* _The task_
All lines in the material containing the word "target" need to be copied.

* _Given material_
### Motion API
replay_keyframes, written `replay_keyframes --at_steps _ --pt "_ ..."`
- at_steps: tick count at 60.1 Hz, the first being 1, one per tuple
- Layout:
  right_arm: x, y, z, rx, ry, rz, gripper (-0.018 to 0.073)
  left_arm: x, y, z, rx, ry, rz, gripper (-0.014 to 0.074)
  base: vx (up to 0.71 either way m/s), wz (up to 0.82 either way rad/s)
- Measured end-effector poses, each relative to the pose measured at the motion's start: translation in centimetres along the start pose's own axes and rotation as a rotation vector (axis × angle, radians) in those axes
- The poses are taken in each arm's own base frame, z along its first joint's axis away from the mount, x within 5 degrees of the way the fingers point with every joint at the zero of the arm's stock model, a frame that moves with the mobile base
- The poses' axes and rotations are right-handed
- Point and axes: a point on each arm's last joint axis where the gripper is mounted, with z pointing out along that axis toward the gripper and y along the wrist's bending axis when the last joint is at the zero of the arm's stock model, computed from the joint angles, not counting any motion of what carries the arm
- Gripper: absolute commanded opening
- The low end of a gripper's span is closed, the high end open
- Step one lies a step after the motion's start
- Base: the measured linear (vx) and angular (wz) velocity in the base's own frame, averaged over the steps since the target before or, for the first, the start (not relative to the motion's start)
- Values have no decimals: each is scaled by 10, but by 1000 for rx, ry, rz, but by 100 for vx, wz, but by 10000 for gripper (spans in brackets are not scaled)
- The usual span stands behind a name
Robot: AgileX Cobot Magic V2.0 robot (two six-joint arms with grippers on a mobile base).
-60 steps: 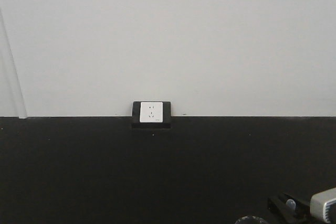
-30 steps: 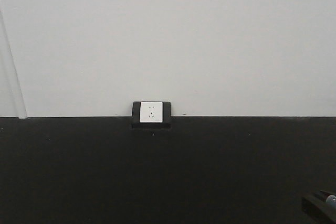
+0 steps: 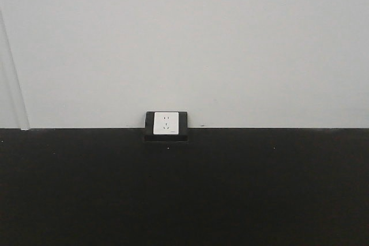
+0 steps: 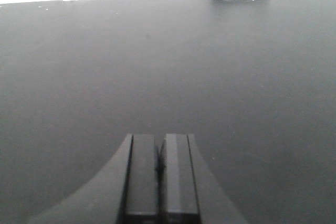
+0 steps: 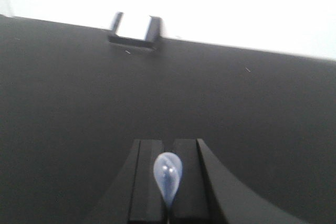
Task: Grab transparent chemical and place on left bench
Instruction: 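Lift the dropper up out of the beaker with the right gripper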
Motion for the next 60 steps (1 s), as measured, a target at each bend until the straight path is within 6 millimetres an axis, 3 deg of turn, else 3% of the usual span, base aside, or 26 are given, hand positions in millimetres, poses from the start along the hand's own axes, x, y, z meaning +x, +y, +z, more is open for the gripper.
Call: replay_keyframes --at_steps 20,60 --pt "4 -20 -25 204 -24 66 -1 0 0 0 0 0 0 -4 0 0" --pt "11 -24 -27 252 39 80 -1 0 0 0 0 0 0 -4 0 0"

* _Answer section_
- Base: the measured linear (vx) and angular (wz) velocity in the base's own frame, averaged over the steps since the target before or, for the first, the start (not relative to the motion's start)
Motion for the next 60 steps (1 s), as measured, a target at each bend until the straight path is within 6 millimetres an axis, 3 deg of turn, else 3% of the usual span, base aside, or 26 are given, hand positions in millimetres, poses from the start along the hand's own axes, x, y, z meaning +x, +y, +z, more is open for the gripper.

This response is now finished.